### WHAT YOU SHOULD DO
Tally up the lines below that contain the word "corner" and give the total alone.

### RAW DATA
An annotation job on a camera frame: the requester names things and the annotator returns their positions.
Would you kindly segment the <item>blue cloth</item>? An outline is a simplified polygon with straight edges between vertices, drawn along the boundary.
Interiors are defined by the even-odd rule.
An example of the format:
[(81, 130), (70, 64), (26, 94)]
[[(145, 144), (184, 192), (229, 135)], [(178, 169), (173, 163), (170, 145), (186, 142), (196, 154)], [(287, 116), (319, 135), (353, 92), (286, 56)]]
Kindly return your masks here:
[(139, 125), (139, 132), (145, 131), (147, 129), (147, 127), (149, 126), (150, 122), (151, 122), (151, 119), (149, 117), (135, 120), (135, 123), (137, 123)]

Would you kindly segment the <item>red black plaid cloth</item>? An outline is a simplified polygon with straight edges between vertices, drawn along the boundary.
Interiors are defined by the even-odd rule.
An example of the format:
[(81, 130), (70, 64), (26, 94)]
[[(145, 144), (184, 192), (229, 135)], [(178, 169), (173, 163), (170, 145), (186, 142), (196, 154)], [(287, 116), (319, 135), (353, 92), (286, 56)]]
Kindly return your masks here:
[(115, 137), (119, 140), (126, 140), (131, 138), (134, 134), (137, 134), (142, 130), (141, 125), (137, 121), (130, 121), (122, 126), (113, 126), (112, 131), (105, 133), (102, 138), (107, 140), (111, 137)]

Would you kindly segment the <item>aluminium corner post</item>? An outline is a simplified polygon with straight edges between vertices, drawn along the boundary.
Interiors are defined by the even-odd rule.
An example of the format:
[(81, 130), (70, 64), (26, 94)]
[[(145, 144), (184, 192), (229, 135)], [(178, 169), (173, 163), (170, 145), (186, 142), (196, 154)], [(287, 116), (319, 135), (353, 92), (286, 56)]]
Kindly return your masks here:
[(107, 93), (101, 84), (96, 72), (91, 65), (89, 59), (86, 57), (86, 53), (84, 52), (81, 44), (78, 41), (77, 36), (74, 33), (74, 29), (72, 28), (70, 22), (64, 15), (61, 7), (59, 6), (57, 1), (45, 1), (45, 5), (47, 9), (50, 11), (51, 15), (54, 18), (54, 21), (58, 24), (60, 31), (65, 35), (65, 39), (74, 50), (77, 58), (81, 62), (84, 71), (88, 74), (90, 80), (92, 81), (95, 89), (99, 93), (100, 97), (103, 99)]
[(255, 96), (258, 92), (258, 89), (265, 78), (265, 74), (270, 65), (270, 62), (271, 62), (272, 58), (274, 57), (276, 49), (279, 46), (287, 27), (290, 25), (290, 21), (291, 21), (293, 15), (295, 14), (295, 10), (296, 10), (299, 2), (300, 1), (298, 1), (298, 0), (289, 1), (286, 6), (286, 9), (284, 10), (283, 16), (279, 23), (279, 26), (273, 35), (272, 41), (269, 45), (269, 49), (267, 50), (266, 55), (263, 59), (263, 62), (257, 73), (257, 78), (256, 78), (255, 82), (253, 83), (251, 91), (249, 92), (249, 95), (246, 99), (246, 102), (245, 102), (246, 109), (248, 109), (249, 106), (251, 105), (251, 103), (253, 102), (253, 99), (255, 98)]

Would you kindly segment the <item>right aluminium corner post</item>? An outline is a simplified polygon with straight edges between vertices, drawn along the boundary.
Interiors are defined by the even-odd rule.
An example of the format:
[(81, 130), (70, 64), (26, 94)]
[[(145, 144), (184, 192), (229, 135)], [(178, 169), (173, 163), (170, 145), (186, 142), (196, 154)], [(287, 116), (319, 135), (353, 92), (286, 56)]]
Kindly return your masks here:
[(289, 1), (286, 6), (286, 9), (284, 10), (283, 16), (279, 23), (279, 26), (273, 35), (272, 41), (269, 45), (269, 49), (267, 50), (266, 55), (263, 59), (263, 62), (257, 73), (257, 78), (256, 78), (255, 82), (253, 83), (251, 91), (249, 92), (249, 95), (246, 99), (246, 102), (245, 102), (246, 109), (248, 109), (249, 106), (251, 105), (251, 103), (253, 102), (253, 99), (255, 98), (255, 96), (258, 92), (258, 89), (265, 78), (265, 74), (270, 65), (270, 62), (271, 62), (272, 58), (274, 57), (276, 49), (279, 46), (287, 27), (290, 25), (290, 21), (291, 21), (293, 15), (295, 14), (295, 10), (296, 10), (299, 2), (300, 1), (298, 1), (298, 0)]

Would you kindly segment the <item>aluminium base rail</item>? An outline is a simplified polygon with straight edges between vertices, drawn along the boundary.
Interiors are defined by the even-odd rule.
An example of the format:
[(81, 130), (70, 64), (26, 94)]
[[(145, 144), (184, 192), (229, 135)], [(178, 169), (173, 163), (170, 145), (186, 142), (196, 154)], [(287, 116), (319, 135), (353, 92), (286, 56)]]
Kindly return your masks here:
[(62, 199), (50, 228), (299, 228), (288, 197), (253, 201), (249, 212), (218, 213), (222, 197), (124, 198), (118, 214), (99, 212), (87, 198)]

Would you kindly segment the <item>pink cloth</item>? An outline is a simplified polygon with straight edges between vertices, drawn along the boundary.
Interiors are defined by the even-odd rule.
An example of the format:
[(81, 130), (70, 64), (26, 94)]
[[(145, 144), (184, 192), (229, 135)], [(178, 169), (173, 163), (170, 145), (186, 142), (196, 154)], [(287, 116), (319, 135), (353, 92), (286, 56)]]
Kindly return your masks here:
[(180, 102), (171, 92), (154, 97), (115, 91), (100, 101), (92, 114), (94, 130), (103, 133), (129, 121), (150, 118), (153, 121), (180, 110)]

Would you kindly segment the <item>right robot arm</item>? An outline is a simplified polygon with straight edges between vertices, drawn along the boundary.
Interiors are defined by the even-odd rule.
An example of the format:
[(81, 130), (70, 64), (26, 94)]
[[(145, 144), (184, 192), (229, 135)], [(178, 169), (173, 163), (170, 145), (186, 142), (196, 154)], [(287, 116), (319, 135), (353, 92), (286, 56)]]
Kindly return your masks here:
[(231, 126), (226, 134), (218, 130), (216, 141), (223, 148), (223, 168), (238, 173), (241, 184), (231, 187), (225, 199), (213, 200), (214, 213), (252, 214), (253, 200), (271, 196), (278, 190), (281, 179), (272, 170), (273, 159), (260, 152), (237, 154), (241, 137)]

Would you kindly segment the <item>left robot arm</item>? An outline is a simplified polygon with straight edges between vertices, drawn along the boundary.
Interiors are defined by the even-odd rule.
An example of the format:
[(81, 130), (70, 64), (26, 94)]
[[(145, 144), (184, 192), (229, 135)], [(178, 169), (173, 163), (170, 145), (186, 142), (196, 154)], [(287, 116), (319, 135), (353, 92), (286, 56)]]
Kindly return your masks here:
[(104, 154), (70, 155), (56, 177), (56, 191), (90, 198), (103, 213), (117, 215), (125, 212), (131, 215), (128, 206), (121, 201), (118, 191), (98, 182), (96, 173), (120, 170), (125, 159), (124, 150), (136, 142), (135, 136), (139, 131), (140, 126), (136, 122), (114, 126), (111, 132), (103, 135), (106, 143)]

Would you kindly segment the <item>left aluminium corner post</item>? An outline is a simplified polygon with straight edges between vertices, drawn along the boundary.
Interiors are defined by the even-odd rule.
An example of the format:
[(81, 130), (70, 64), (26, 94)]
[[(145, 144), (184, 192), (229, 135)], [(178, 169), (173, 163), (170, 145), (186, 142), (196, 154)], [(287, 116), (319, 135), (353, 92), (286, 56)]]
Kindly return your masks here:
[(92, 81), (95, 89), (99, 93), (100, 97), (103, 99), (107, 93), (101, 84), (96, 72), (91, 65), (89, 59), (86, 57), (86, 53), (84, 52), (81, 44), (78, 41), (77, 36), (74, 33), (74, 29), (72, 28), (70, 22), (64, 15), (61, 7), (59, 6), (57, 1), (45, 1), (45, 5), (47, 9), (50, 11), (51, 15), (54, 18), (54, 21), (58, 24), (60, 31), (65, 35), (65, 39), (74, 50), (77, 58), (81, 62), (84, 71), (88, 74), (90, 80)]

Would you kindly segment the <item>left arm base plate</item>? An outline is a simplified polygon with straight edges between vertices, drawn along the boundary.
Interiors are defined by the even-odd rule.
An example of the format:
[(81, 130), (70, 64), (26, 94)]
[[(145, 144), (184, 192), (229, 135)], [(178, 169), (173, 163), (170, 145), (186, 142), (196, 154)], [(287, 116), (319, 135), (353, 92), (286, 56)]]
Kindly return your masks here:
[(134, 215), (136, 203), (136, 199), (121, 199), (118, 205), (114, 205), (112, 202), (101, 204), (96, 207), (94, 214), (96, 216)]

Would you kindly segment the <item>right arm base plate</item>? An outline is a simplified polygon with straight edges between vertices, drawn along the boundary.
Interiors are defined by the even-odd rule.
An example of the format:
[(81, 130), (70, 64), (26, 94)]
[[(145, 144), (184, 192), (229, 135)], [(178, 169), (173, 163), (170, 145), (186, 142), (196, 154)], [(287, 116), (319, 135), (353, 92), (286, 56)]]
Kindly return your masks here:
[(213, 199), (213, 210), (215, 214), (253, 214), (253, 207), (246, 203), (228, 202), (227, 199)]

### TASK RESPONSE
3